To me area is length times width (15 * 10) * 2 (in this case). I'm not sure what to do with that 8. 15*10*8=1200 ft cubed? How does the fact that I have to paint the room twice factor into math??

How did the teacher arrive to that result?

• $15\times 10+2(15\times 8)+2(10\times 8)$. – J. M. is a poor mathematician Oct 21 '11 at 12:29
• Thank you very much. I was on the wrong track. – anon_ying Oct 21 '11 at 16:11
• Would you mind expanding on how you got to that answer? – anon_ying Oct 21 '11 at 16:20
• joriki's answer more or less hints at how you should be assembling the expression that gives the area you need. Schematically, I gave you $\text{ceiling}+2\text{ walls}+2\text{ walls}$... – J. M. is a poor mathematician Oct 21 '11 at 16:31

You didn't specify what you're being asked to calculate the "total area" of. If it's the total area of the walls and the ceiling, then obviously the fact that you want to paint them twice doesn't change that area. On the other hand, the question might be about the total area of paint covers to be applied.
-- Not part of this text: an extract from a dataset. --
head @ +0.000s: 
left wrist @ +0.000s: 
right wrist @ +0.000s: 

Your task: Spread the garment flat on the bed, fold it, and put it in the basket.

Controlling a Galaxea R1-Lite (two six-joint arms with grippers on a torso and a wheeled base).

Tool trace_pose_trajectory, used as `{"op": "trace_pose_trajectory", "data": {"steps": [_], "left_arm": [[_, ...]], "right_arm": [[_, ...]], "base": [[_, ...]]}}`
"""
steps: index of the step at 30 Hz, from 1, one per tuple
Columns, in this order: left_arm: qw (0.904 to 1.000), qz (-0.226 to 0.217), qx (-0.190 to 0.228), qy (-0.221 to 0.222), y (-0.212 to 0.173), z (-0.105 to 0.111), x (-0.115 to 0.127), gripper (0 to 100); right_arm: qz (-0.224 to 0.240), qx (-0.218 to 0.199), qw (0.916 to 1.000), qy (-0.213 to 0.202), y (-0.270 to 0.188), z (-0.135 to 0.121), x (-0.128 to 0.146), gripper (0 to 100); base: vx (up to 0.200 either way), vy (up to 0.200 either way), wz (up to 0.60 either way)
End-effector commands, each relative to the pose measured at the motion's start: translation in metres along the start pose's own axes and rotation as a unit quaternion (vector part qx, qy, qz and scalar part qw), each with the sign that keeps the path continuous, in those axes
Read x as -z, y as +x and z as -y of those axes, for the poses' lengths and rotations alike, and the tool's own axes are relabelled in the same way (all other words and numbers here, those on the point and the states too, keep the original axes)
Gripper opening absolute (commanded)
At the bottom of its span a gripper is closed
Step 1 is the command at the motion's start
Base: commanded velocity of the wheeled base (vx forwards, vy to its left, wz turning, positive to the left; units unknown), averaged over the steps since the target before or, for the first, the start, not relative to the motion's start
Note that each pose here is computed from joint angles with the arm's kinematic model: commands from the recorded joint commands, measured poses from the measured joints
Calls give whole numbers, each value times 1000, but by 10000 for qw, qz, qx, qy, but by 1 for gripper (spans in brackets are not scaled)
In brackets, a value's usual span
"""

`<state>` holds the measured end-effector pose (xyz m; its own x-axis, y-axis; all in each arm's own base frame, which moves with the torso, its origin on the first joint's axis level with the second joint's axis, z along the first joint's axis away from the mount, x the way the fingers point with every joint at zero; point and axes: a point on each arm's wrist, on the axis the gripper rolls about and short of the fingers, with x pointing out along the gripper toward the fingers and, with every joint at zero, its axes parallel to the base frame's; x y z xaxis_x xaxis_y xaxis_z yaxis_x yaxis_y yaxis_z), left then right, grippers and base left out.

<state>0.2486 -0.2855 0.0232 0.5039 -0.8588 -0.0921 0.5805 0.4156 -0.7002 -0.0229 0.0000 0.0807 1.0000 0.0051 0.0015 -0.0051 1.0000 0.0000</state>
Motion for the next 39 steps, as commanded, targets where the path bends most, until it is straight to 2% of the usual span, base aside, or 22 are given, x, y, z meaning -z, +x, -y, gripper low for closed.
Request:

That would make sense for instance if you want to figure out how much paint to buy, since the amount of paint you need is proportional to the total area of paint covers you want to apply. If you want to paint surfaces with a certain total area twice, then the area of the paint covers to be applied is just twice the total area of the surfaces to be painted. However, from the answer you give, it seems that you're being asked to calculate the total area of the walls and the ceiling; in that case it's irrelevant how often you intend to paint them.

Regarding your attempt at calculating the surface area: You need to think more about the meaning of the terms "length" and "width". You're mixing up two different contexts in which these occur. When you calculate the area of a rectangle as "length times width", these terms refer to the two dimensions of the rectangle, independent of its position or orientation in space. By contrast, when we talk about the dimensions of a room, we speak of the room's length, width and height, meaning, respectively, its longer horizontal dimension, its shorter horizontal dimension and its vertical dimension. You equated these different meanings of the terms and just multiplied the length and width of the room.

What you actually need to do is to add up the areas of all the rectangles forming the four walls and one ceiling of the room. These will all be the product of the length and width of those individual rectangles, but these dimensions will be different combinations of the length, width and height of the room. Just go through all the walls and the ceiling and figure out which of the three given dimensions form the two dimensions of each of the rectangles.

• This was actually really helpful. I was on the wrong track. This comment helped me realize that I had to treat the wall and the celing differently. Thank you. – anon_ying Oct 21 '11 at 16:10

Well the volume of the room won't be too useful, unless you paint the room by filling it with paint, which might work but isn't what is being asked here.

Think of this as a surface area problem - instead of finding "the area" to be 10*15, think of how you would paint the room - each wall, then the ceiling, then each wall again, then the ceiling again. So the area of each of the four walls and the ceiling would need to be painted, each twice.

I'm not sure about that answer though, it looks like that is number of square feet required to paint the room once, not twice.